[DATA EXTRACTS Boundary: Start]

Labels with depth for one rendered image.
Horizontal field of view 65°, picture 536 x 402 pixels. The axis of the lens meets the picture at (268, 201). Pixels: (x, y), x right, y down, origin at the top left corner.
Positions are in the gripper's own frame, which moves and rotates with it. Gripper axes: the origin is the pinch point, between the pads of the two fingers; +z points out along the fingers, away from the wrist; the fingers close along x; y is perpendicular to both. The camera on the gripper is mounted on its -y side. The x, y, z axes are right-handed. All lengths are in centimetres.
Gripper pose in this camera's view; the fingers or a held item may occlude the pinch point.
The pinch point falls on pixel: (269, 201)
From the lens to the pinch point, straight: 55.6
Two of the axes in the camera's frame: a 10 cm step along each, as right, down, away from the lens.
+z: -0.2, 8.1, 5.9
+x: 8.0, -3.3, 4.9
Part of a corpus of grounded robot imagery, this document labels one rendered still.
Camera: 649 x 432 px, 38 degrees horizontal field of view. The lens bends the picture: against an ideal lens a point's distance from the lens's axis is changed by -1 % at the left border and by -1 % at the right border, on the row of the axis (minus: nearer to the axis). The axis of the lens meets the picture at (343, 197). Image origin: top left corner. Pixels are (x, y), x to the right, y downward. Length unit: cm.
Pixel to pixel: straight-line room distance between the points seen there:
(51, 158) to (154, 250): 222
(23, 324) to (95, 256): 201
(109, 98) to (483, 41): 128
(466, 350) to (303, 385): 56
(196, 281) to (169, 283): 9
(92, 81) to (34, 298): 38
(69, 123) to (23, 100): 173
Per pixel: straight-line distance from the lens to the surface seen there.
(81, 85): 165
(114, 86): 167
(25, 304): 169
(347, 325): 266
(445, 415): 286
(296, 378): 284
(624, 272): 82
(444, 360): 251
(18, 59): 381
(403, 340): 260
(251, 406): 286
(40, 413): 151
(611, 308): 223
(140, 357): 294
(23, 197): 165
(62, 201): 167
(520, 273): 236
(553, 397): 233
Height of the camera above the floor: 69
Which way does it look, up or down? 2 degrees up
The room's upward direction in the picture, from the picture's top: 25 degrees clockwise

[DATA EXTRACTS Boundary: End]

TASK DESCRIPTION:
Using the entries above, give again exactly the lines from the line holding "Gripper pose in" through the line holding "Two of the axes". Include both end lines and nothing else.

RESULT FOR THIS EXERCISE:
Gripper pose in this camera's view; the fingers or a held item may occlude the pinch point.
The pinch point falls on pixel: (269, 201)
From the lens to the pinch point, straight: 55.6
Two of the axes in the camera's frame: a 10 cm step along each, as right, down, away from the lens.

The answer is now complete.